It is important for attorneys providing legal advice and services to be aware of which actions can give rise to a claim for professional negligence.
Here are some tips to minimise a professional negligence claim being brought against you…
- Obtain all the facts
The number one complaints against attorneys are neglect and delay.
Consulting timeously before any response or proceedings are contemplated ensures a cautious and well-constructed approach.
Consulting early also gives the client the opportunity to provide you with crucial details which are often neglected or overlooked when rushing.
When facts change opinions change. So make sure the client knows the basis on which you are working at all times and reduce this to writing to remind yourself and the client.
- State your expertise upfront
Prior to conducting work in any matter for any client advise the client of the extent of your expertise and the reasons on which your opinion has been based.
Refer to your experience with similar matters or the relevant legislation which is applicable to the client’s scenario.
Many cases for professional negligence pivot on how much information the client was provided with at inception so setting out clearly in advance the summary of facts that you have and the conclusions drawn or opinions formulated by you at an early stage will mean that there can be no confusion as to what was possible or intended.
Some clients tend to consult their lawyer on every aspect of their life or business – and the range of advice you may be expected to give may be outside your usual remit. In such cases resist the urge to advise on any area you shouldn’t and know when to call in the services of Counsel.
- Avoid conflicts of interest
Determine whether the duties that you owe to current clients, former clients and any third persons might affect the duties owed to your new client.
Similarly, determine whether you have any personal interests that might affect the duties owed to your client.
- Recordal of terms of engagement / non engagement
Ensure you conclude a Letter of engagement (professional mandate), between you and your client – which gives certainty to your mandate such as your fees, billing systems or practices, extent of work to be performed, tasks to be performed by members of your team members, interactions with the client and the resolution of disputes which may arise concerning any of these issues.

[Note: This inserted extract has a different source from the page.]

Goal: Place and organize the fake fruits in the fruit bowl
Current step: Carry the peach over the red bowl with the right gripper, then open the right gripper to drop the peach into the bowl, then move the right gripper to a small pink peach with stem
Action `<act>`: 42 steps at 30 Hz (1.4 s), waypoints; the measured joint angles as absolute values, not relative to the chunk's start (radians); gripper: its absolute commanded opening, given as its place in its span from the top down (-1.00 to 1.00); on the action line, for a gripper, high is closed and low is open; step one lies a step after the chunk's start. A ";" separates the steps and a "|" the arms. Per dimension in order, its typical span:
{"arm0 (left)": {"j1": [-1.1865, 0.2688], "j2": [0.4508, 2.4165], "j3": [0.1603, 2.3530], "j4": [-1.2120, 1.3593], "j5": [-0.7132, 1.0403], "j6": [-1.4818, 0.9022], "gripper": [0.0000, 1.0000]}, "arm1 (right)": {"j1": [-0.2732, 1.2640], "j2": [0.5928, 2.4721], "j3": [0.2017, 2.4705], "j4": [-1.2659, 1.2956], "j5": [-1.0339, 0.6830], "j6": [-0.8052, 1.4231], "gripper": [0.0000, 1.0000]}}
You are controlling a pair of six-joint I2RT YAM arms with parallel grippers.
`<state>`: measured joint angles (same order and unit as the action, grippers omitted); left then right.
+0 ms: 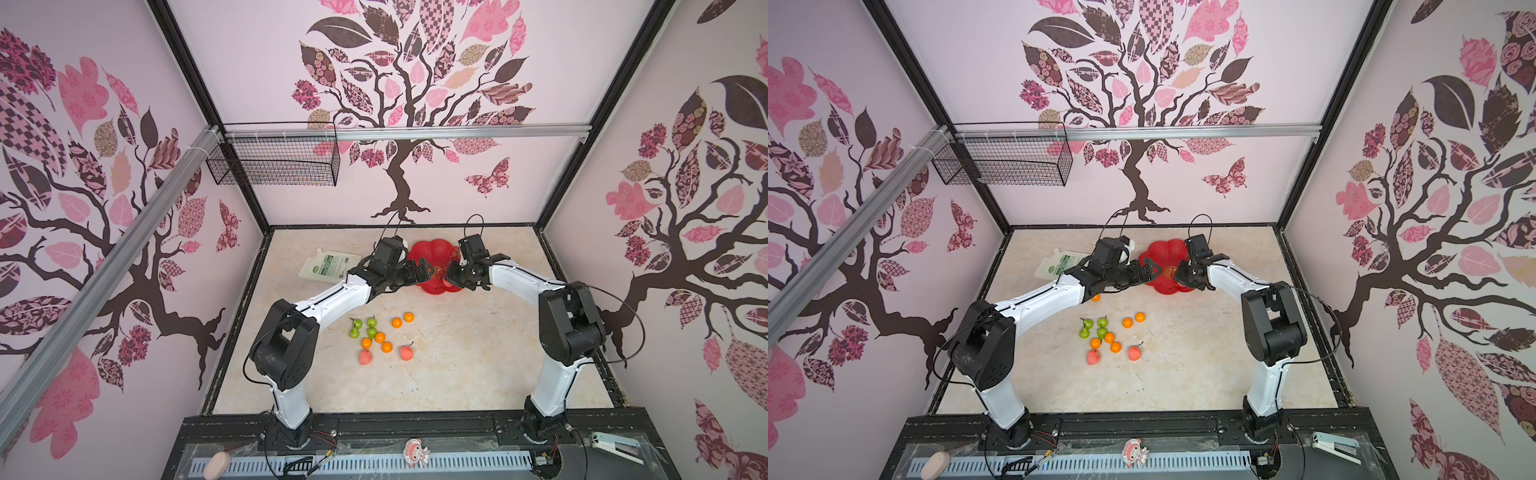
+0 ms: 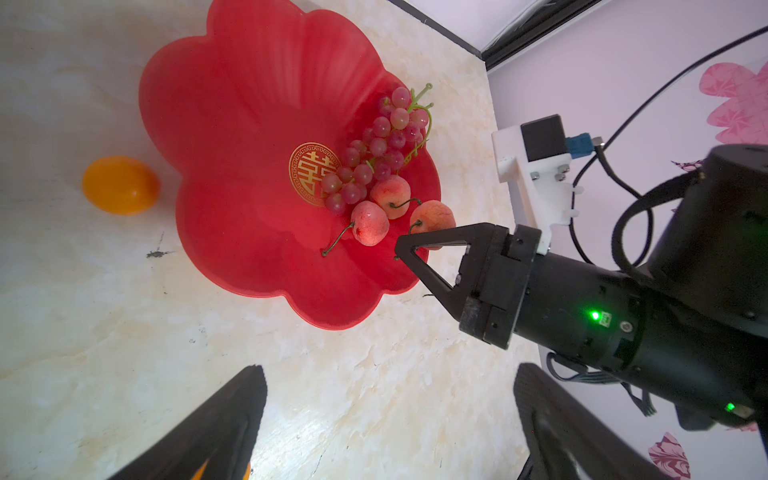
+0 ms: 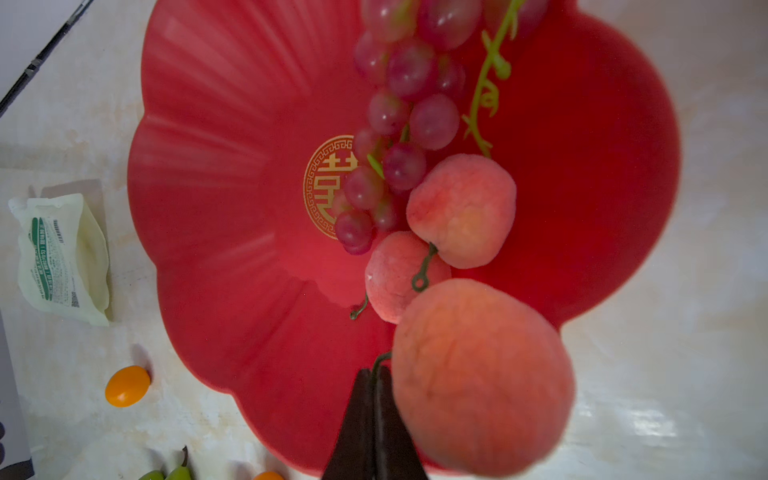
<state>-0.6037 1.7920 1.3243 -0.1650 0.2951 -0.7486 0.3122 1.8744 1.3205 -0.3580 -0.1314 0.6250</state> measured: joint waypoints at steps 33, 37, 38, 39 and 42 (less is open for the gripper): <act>-0.602 1.770 1.323 -0.228 0.316 -0.738 -0.92 | 0.311 1.781 1.309 -0.397 -0.083 0.598 0.34; -0.607 1.644 1.298 -0.265 0.295 -0.725 -0.92 | 0.322 1.669 1.273 -0.383 -0.070 0.570 0.34; -0.609 1.599 1.280 -0.271 0.290 -0.722 -0.92 | 0.328 1.642 1.260 -0.379 -0.064 0.559 0.34; -0.611 1.555 1.260 -0.275 0.285 -0.717 -0.92 | 0.337 1.619 1.245 -0.377 -0.052 0.548 0.34; -0.614 1.437 1.186 -0.284 0.268 -0.707 -0.94 | 0.393 1.565 1.199 -0.382 -0.014 0.507 0.33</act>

Likewise if you decide not to take on a matter, it is recommended that a letter of non-engagement is sent to the client. This should be written in plain language, clearly and concisely informing the client that you will not be accepting the mandate. Where applicable, ensure that the letter contains a warning about any applicable prescriptive period. It is important to ensure that the letter is received by the client to protect yourself.
- Keep proper and detailed notes
With a number of ongoing complex and technical matters for any busy attorney the exact details of each matter is likely to fade from your memory. It is very important to record the sequence of events and facts in each matter to refresh your memory when revisiting the matter/ file. Keeping notes will also ensure you don’t lose out on billable time spent on the matter.
- Know the extent of your capacity
No matter how well you know your subject, if you are working under pressure you are far more likely to make a mistake. If a client needs a response, opinion, urgent action taken by a certain date – make sure it is viable and realistic before you agree to deliver it on time. If it exceeds your usual time frame, get consent to bring in outside help or ensure you can set aside enough time to devote to the request.
- Good practice management is best achieved where the client knows his / her responsibilities too
If you require input or information from the client in order to be able to deliver a legal service on time, make sure you clearly document exactly what is needed and by when.
Any follow ups or reminders should also be carried out in writing to ensure that you have a full audit trail of the action you have taken or your inability to take action due to the lack of input /information provided.
Clients should be are aware of the potential consequences if they fail to revert on time.